Sergéi, un minero de la mina Zasyadko, en la que en 2007 murieron 101 trabajadores en el peor desastre de la historia del país, pone cara al hastío: “En dos años mi salario pasó de 8.000 grivnias a 4.000 [unos 300 euros]”. Él preferiría formar parte de Rusia. “Las pensiones allí son mejores, y con lo duro que es mi trabajo sueño en el día que me jubile”, dice.

Los mineros, un colectivo caracterizado por su carácter reivindicativo, no tienen estos días ganas de hablar. Sergéi asegura que el dueño de su empresa, Etim Zwyagilski, un diputado del Partido de las Regiones de Yanukóvich, no les deja participar en manifestaciones. Aun así, su versión debe ser recibida con precaución: son las tres de la tarde, acaba de salir a la superficie y ya es visible que lleva unas cervezas de más. Es lo que suele hacer hasta que se acuesta temprano para a las seis de la mañana subir de nuevo al ascensor que desde hace 16 años lo lleva cada día bajo tierra.

En la fábrica de puertas Interwood cuentan otra historia muy distinta: de resurrección tras el colapso. “Empezamos con esto”, señala Rostislaw un hangar abandonado. Allí se ubicaba la fábrica de cajones de madera en la que trabajó hasta el fin de la URSS. “Todo se había hundido e intentábamos construirnos nuestros propios negocios como fuera”, explica. Rostislaw y unos amigos compraron el solar y la maquinaria rota por 1.500 euros. Empezaron a fabricar puertas. “Entonces todas eran iguales, y la gente que tenía dinero se las hacía en Italia o España”, recuerda. A los siete años ya habían ahorrado algo y en esos mismos países adquirieron máquinas para copiar sus diseños y acabados.

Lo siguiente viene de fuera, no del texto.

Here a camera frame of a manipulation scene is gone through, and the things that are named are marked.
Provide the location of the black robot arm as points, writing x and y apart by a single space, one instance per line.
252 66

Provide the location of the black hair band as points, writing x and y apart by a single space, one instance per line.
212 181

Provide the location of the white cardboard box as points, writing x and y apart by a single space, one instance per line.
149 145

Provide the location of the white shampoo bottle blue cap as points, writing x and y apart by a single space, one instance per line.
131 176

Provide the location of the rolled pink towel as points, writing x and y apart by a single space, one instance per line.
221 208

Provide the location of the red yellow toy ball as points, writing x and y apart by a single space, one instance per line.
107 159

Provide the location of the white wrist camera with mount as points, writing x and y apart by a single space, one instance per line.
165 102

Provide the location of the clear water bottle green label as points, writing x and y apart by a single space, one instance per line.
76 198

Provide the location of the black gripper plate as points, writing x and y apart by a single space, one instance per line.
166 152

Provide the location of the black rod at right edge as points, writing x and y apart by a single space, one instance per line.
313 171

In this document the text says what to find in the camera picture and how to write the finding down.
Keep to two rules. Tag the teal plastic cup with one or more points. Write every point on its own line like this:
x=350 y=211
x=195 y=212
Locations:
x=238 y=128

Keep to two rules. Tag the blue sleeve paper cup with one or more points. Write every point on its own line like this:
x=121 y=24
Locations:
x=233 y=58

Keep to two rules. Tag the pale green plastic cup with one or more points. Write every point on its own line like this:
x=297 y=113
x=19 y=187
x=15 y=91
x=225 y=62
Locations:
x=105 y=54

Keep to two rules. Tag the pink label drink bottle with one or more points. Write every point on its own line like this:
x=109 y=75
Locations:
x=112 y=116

El camino no fue sencillo. Entre otras cosas, tuvieron que esquivar a los oligarcas que controlan gran parte de la economía local. Ahora el hangar lo rodean edificios más grandes. “El plan era hacer una planta nueva, pero lo hemos parado”, cuenta: “Ni siquiera tengo trabajo para mis 70 obreros”. Rostislaw considera la estabilidad vital para la construcción. “Nuestros productos son caros y la gente no invierte”, dice: “No se construyen casas, hoteles ni hospitales”. Desde su empresa este antiguo obrero ha presenciado todos los cambios de la sociedad: “Estos años la clase media que estaba formándose ha desaparecido. Ya sólo le vendemos puertas a oligarcas que piden muebles pintados en pan de oro”.

Farmacias vacías

Los habitantes de Donetsk salen solo para lo básico. No consumen, temiendo que vayan a necesitar el dinero o su trabajo cierre. “Mire los estantes vacíos”, pide una farmacéutica. “Comienzan a faltar medicinas básicas. Especialmente extranjeras”. La República Popular de Donetsk asegura que Kiev impide el suministro, pero la farmacéutica explica cómplice que son las propias farmacias quienes no tienen para pagar a los proveedores. “En abril las medicinas subieron el 7% en todo el país por los impuestos, y esto es lo que nos faltaba”.

Un recorrido por tiendas de comestibles ofrece similar impresión de pobreza. "Tras el ataque al aeropuerto nadie nos trajo suministros durante tres días", cuentan en un ultramarinos. "Nos llegan cada vez menos diarios", abunda una kiosquera de nombre Galina. "Sólo la gente mayor sigue comprando la revistas con la programación televisiva".

Tatyana Nosovskaya, la dueña de la cadena de salones de belleza y de lencería Nosovski, asegura que ha perdido el 80% de sus ventas. "Dicen que unas 50.000 personas han dejado la ciudad, pero son las que más consumen".

Parte de sus 70 empleados ha abandonado la ciudad, y para los que trabajan en oficinas preparan un sistema con el que hacerlo desde casa y no exponerse a salir. “Mis empleadas se llevaron un susto de muerte el día que unos rebeldes armados entraron en una tienda a mirar lencería. No compraron nada”.

Nosovskaya y su equipo suelen hacer planes de venta anuales. “Ahora no somos capaces ni de planificar la semana que viene”, explica. Se plante llevar sus tiendas a otra ciudad.